Re: Interpretation of RDF reification

Dan Brickley wrote:
> Let's ask it if the resource <registrar-1.rdf> is the dc:source of an
> rdf:Statement
> that has a predicate 'wife', subject
> <tag:danbri.org:2006:people:charlie> and
> object <tag:danbri.org:2006:people:alice>:

To recap, the moral of Dan's story is that RDF-reification doesn't track
the actual URI someone used in a document, and this leads to
non-intuitive semantics in this case:

_:s1 rdf:type rdf:Statement .
_:s1 rdf:subject ex:bob .
_:s1 dc:source <registrar-1.rdf> .

ex:bob owl:sameAs ex:charlie .

ASK: { ?s rdf:subject ex:charlie  .
       ?s dc:source <registrar-1.rdf> . }
--> YES

Two minor points to add to Dan.  First, as Dan points out,
RDF-reification isn't appropriate for tracking the actual URIs people
are using in documents.  The reason for this, though, is that in RDF,
URIs aren't things we can refer *to*.  There's no way to assert
something about a particular URI itself, i.e. that *that* URI was used
in some document, unless you create a new vocabulary.  (That makes a lot
of sense, really, because how would you ever know if a URI was there to
mean the denoted entity, or the URI itself?)

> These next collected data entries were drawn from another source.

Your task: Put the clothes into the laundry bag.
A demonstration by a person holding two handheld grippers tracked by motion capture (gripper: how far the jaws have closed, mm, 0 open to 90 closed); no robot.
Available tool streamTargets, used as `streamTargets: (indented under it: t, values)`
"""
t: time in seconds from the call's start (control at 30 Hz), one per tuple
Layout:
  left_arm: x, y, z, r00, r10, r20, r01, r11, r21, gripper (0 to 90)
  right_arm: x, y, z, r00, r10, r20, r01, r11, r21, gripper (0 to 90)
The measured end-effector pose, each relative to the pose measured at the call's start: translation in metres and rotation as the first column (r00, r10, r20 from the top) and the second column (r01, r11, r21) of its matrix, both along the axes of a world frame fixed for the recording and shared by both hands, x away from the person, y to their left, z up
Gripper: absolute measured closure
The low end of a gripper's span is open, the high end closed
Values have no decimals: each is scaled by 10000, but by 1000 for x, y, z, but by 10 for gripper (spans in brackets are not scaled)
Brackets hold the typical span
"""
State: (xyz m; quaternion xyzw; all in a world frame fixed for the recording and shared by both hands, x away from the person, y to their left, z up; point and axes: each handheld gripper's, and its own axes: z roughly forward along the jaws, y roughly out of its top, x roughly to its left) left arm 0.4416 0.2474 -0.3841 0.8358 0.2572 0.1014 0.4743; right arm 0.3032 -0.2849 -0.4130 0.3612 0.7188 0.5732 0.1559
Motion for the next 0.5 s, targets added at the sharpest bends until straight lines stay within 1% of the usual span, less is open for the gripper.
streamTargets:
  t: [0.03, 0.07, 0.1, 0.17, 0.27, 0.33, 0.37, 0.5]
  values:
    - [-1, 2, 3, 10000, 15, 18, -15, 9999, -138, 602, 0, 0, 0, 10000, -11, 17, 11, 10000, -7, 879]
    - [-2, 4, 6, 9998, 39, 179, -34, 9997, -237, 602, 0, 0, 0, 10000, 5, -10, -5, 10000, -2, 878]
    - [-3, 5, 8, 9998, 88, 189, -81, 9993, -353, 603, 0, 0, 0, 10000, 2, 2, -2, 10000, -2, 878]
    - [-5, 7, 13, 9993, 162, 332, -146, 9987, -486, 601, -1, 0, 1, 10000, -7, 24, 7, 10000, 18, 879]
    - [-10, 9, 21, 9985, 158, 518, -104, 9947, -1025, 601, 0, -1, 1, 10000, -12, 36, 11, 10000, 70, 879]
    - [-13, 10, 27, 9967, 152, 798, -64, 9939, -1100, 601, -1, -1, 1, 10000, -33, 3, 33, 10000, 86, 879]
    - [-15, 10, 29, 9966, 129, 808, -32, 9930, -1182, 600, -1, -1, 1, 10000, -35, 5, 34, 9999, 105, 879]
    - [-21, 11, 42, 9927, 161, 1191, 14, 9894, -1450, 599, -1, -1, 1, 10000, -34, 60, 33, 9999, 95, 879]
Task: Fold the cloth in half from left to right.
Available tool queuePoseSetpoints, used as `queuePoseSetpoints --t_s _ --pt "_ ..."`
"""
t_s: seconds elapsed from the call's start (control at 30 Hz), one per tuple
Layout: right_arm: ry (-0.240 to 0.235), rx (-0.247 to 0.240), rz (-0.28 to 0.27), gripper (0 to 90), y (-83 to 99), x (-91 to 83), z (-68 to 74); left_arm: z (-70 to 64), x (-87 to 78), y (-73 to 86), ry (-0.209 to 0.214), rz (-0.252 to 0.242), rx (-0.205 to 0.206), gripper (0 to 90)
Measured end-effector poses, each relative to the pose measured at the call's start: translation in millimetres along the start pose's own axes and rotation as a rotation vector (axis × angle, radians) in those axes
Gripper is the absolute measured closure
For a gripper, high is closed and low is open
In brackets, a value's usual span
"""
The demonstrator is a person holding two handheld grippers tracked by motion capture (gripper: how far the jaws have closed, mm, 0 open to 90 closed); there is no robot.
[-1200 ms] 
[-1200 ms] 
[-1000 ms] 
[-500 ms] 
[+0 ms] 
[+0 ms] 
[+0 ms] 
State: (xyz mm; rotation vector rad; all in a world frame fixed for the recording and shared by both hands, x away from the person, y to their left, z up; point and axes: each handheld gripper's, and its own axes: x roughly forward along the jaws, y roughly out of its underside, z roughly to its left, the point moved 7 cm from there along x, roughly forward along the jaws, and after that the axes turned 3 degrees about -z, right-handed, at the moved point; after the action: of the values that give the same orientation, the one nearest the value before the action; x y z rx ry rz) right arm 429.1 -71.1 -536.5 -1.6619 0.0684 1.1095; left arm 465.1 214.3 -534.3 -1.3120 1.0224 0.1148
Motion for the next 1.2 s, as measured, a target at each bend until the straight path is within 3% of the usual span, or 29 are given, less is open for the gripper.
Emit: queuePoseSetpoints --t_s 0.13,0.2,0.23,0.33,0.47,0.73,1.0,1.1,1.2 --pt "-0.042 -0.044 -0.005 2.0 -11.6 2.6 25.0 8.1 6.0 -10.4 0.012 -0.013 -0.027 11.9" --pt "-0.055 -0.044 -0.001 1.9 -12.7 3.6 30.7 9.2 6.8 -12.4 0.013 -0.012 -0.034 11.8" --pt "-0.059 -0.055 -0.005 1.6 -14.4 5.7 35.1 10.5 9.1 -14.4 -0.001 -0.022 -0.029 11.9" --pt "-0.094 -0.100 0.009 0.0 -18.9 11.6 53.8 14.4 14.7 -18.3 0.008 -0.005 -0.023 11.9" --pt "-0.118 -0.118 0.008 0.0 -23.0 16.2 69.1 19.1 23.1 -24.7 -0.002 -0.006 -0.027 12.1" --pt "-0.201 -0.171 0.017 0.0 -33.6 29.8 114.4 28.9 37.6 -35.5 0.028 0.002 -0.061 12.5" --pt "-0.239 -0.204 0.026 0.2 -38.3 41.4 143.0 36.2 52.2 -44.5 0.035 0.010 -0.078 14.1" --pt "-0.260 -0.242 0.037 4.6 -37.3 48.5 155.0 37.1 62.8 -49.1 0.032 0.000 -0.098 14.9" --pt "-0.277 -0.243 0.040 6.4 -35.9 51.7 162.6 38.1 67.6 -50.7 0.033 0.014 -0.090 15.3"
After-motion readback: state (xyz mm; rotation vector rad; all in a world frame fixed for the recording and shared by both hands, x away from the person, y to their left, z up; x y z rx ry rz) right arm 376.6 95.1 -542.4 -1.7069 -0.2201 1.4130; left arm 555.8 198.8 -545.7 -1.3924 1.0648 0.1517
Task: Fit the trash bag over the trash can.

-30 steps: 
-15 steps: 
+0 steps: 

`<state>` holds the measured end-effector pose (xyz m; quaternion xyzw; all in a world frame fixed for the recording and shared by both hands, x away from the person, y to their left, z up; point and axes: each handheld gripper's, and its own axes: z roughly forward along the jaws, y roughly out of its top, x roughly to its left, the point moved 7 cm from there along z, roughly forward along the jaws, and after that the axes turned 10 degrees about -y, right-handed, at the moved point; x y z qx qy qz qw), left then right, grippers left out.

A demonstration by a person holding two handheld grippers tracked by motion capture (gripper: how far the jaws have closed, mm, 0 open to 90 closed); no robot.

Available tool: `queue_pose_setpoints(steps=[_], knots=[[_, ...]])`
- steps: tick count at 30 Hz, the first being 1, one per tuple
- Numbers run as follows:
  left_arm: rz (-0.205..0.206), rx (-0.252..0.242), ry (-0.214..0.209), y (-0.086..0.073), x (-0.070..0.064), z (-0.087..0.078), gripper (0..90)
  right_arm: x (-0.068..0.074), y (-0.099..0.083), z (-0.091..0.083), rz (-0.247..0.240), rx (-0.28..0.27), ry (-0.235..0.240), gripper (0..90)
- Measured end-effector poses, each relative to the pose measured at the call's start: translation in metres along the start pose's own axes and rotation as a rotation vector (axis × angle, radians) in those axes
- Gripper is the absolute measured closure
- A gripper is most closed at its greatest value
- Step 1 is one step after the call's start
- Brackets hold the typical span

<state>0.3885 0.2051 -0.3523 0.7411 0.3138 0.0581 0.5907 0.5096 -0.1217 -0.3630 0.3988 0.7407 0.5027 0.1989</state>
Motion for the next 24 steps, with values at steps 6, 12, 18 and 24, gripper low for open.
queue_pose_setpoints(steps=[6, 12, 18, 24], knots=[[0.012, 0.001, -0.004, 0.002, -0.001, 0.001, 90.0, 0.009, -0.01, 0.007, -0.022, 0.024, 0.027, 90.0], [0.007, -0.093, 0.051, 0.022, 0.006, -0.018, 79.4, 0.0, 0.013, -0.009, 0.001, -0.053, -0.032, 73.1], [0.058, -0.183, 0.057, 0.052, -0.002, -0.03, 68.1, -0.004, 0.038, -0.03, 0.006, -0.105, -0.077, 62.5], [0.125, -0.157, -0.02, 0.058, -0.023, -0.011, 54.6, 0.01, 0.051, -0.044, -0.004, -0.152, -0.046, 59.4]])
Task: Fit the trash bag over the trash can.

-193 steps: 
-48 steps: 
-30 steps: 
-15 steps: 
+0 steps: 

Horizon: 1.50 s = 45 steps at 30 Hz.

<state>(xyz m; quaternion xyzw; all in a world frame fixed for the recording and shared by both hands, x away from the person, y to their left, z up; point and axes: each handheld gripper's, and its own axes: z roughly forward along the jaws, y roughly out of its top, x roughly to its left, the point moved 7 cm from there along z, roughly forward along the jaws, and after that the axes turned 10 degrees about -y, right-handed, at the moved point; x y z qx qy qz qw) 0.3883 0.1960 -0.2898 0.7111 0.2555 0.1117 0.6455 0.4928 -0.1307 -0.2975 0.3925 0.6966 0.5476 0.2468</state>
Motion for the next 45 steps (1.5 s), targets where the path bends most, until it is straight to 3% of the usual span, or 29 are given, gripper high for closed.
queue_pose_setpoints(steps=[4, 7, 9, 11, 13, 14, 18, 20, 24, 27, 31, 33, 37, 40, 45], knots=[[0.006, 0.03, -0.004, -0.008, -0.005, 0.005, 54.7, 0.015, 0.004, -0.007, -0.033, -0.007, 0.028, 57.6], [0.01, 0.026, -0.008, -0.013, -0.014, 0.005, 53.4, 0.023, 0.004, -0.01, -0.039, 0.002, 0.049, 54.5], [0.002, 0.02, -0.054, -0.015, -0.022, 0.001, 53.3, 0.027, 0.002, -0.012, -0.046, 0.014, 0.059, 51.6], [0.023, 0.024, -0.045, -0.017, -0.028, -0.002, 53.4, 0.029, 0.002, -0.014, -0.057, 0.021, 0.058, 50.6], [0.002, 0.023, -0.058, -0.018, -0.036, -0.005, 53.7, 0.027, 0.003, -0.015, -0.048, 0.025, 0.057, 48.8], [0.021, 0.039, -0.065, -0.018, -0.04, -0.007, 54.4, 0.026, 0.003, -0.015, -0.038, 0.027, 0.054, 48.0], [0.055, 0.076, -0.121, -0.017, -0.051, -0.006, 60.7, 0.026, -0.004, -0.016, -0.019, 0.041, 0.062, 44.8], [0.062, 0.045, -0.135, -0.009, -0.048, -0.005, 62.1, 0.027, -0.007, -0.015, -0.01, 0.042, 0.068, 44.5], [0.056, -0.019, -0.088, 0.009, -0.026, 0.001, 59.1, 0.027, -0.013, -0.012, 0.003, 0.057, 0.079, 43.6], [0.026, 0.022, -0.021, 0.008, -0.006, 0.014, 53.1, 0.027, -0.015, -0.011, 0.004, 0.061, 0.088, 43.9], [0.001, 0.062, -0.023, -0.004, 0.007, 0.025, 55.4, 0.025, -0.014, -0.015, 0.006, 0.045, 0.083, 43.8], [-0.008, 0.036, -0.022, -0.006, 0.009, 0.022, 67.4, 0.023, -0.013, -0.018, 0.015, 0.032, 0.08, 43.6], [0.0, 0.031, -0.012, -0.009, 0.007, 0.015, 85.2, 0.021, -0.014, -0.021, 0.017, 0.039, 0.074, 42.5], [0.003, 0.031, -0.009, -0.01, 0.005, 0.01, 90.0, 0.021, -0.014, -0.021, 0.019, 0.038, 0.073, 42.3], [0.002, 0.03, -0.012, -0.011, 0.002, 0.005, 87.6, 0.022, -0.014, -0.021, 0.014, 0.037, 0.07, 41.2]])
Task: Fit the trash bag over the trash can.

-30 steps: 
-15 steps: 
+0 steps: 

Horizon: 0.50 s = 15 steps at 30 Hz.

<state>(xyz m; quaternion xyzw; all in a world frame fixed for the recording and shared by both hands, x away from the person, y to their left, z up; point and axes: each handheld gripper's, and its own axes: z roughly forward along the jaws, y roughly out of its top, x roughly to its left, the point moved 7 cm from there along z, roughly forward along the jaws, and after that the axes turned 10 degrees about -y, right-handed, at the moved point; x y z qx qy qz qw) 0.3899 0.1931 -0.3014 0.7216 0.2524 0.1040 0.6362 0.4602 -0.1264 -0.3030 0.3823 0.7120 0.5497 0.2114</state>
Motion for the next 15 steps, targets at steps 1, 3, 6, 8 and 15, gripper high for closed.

The second point is that while the SPARQL query might be unintuitive, we
actually have the same problem in English.  In semantics this is called
the "de re"/"de dicto" distinction.  To roughly translate the SPARQL
query into English we get:

Q:  "Does <registrar-1.rdf> refer to a man named Charlie?"

This question is ambiguous and would be true in both of these situations:

1)  I know someone named Bob Smith.  I have a document <registrar-1.rdf>
which mistakenly thinks Bob's name is Charlie.   About Bob
<registrar-1.rdf> says "Charlie is nice." (de dicto)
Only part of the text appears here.